If you have a nest egg in your savings account, but you want it to work more aggressively for you, then you need to consider investing your money in a more proactive way. The option of letting your nest egg just sit in the account languishing at a lowly rate of interest just doesn’t do it for you. Yes, there is no risk involved but the returns are poor. Instead you want to see your savings grow at a faster rate.
To invest wisely, you need to create an investment portfolio rather than have all of your money in one investment basket. By spreading your investments, you are spreading the risk. The best portfolios invest in a mixture of low, medium and high risk ventures. For most people, the high risk options use only a small proportion of funds. The rest of your cash is split between the more manageable and less stressful risk options. Investing should be a longer term option for your cash, although some higher risk, short term investments can be thrown in there. Take a look at how you can spread your risk to maximize the return on your investments.
The idea of investing in bricks and mortar has been realized by many amateur investors. Many people choose to put down a deposit on a new pad, obtain a buy to let home loan and let out the property, covering the cost of the mortgage with the rental yield received each month. If you know your local area, and there is demand for rental stock, this is a great option when considering how to invest your cash.
Investing in property over the long term is seen as a low risk and sure fire investment, providing that you buy at the right price in a well established area. Ensure that you check out the property price history of the area that you are looking to buy. If prices have increased for the past five years, then you know that this is a good area to buy in. Make sure crime rates are low and that there are excellent transport links to please families and young professionals alike. When purchasing your rental pad, try and go for a property that needs a bit of work doing to it. This gives you even more opportunity to outperform the market.
If, after a decade of renting out your dwelling, you are keen to sell up, get a valuation. The chances are that you will have made a tidy profit on your initial investment. Some people choose to keep their second side hustle property until the entire loan is paid off so they are left with a physical asset. This can be excellent if you are planning for retirement when you are ready to cash in.

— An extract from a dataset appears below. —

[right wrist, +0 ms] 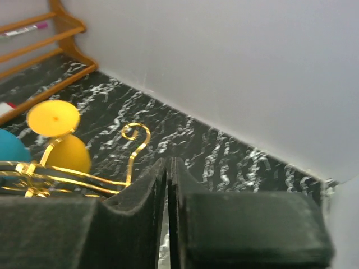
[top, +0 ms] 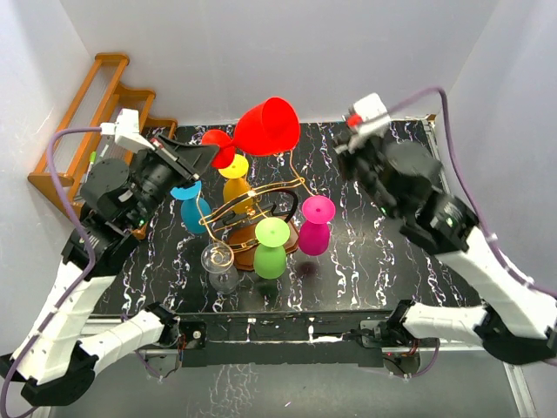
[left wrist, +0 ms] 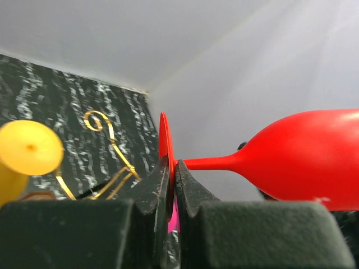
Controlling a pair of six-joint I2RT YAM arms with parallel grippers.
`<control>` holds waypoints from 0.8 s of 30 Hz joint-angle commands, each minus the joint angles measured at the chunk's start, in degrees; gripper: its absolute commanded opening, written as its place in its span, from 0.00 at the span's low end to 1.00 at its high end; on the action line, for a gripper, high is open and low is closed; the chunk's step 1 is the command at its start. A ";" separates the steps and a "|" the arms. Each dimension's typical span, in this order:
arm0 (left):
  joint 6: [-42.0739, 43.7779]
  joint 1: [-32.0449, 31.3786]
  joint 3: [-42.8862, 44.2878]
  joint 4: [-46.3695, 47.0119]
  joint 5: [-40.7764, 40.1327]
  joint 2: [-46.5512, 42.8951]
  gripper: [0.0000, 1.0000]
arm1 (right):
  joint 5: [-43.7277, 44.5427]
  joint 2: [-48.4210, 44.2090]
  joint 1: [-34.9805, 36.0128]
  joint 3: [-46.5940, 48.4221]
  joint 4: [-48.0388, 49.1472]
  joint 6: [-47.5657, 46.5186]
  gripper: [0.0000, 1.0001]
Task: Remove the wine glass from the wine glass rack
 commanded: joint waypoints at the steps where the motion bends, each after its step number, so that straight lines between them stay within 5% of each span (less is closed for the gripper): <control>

A higher risk, yet potentially lucrative investment is to consider new startups. When the dotcom revolution occurred, those people who had a punt on Facebook and Google saw handsome returns on their investments. It’s up to you to source the next big thing in startup terms. You might want to invest in small vitamin manufacturers who utilize the latest technology to produce on trend CBD blends and superfood supplements. Or perhaps you fancy taking a punt on the latest 3D medical printing software in an effort to flex you more philanthropic muscles. These are industries and sectors that have not fully emerged yet, but could be worth the risk when it comes to investing.
If you enjoy a tipple of your favorite rioja or chardonnay once in a while and you consider yourself a bit of a wine connoisseur, it might be time to put your money where you mouth is. Investing in wine is a lot like investing in art or antiques. You choose an excellent vintage to buy a case or two of and store it over time. As the wine becomes scarcer, it becomes more sought after, therefore driving up prices. Wine, like antique and art values, fluctuate over time, so this is an investment that you will need to keep monitoring. Perhaps you fancy having a crate of the finest 1982 French shiraz in your cellar. Purchase when the price is down, hold onto the case for a decade, and you could have easily outperformed the return you would get in your savings account just by sitting on some wine.
Investing your hard earned cash is not an easy task. Making financial decisions can be tricky. However, by spreading your investments and having your monetary finger in many pies, you can maximize your chance of making a great return on your investments.